Um estudo de 2014 realizado por Yao e Zhong concluiu que a dependência da Internet pode, de facto, causar solidão e não curá-la.

Um apelo para nos redescobrirmos uns aos outros

Então, o que fazer num mundo saturado de ruído digital e de interações superficiais?

"A verdadeira amizade pode começar online", diz Seyitoglu, "mas tem de crescer no mundo real. A verdadeira amizade implica sacrifício, tempo e presença física. Sem isso, corremos o risco de nos tornarmos estranhos, mesmo para nós próprios".

Numa sociedade em que até os idosos se voltam para os ecrãs em busca de companhia, Seyitoglu apela a um regresso ao básico: refeições partilhadas, conversas reais, visitas espontâneas.

Numa altura em que os níveis globais de solidão aumentam, sendo agora reconhecida por alguns governos como uma crise de saúde pública, as palavras de Seyitoglu tocam o coração.

"O toque é humano.

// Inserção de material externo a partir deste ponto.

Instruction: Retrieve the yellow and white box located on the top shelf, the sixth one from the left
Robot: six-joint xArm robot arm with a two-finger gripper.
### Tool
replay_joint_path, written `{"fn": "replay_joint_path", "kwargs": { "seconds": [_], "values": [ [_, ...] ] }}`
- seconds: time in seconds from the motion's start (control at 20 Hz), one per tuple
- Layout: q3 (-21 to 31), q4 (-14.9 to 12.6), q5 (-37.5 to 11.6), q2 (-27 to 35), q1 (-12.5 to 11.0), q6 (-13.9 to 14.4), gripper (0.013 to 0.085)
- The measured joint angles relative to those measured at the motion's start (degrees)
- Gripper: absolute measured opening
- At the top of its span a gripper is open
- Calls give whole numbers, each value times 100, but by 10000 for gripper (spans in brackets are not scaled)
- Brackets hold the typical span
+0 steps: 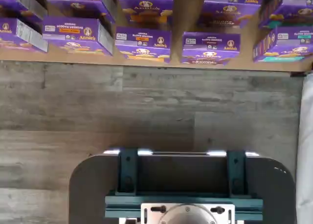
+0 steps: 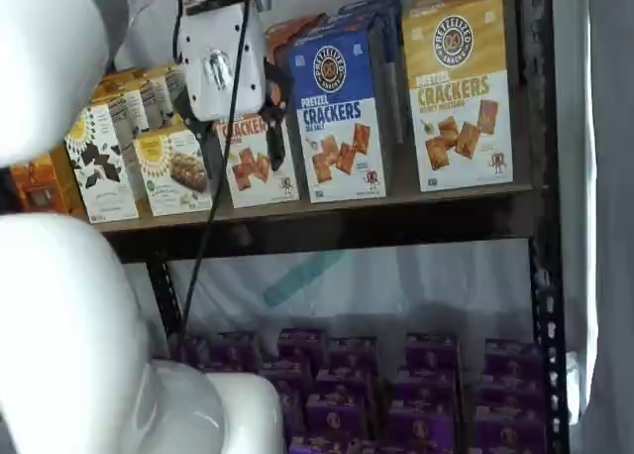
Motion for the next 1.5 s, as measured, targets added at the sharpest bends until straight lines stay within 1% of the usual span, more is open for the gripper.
{"fn": "replay_joint_path", "kwargs": {
  "seconds": [0.15,0.3,0.45,0.55,0.7,0.75,0.8,0.95,1.2,1.4,1.5],
  "values": [
    [13,142,-15,-11,-129,-65,850],
    [23,161,-38,-22,-144,-77,850],
    [34,98,-82,-34,-123,-86,850],
    [50,31,-142,-42,-163,-151,850],
    [91,-163,-329,-58,-306,-365,850],
    [105,-215,-403,-58,-391,-461,850],
    [117,-248,-481,-54,-502,-582,850],
    [134,-285,-773,8,-1008,-1081,850],
    [22,-148,-1346,329,-2124,-2127,850],
    [-132,-13,-1643,615,-2690,-2663,850],
    [-222,73,-1739,759,-2917,-2873,850]
  ]
}}
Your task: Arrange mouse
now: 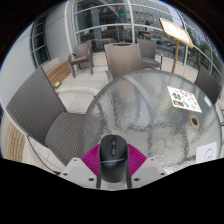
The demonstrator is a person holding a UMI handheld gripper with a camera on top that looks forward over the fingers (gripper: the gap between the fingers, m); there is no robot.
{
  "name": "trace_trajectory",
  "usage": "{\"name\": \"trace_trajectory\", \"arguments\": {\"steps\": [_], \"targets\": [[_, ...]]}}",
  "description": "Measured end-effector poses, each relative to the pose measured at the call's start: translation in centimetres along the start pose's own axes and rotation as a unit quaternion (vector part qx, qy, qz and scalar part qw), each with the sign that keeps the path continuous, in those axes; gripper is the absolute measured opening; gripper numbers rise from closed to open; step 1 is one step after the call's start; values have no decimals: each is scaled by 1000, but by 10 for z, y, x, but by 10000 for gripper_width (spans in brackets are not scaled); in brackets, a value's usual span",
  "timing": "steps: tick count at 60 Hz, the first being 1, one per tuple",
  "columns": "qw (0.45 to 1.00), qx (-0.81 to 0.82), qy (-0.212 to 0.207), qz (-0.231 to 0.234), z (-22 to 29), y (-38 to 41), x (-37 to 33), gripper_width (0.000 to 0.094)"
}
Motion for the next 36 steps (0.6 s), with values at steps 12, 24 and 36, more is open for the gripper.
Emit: {"name": "trace_trajectory", "arguments": {"steps": [12,24,36], "targets": [[989,-29,-136,-54,117,-112,-142,347],[962,-62,-238,-117,162,-266,-264,347],[977,-11,-165,-133,58,-399,-217,344]]}}
Point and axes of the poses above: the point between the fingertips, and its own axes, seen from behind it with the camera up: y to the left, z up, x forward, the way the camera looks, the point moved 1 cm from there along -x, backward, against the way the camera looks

O contacto visual é curativo. Temos de nos lembrar que ser visto não é o mesmo que ser conhecido", acrescenta.

Num mundo de histórias com curadoria e filtros, talvez a coisa mais radical que possamos fazer seja aparecer - sem filtros - uns para os outros.

Por isso, ao passar hoje pelos tributos à amizade, considere a hipótese de fechar o ecrã e ligar a alguém - ou, melhor ainda, de se encontrar pessoalmente com essa pessoa. Porque embora o mundo digital possa prometer uma ligação, é na presença física do outro que encontramos a verdadeira pertença.

E neste Dia Internacional da Amizade, ela oferece uma mensagem discreta mas urgente: "Cada segundo que investimos mais na vida digital, roubamos à nossa vida social. E, eventualmente, sentiremos essa pobreza, não nos nossos feeds, mas nos nossos corações."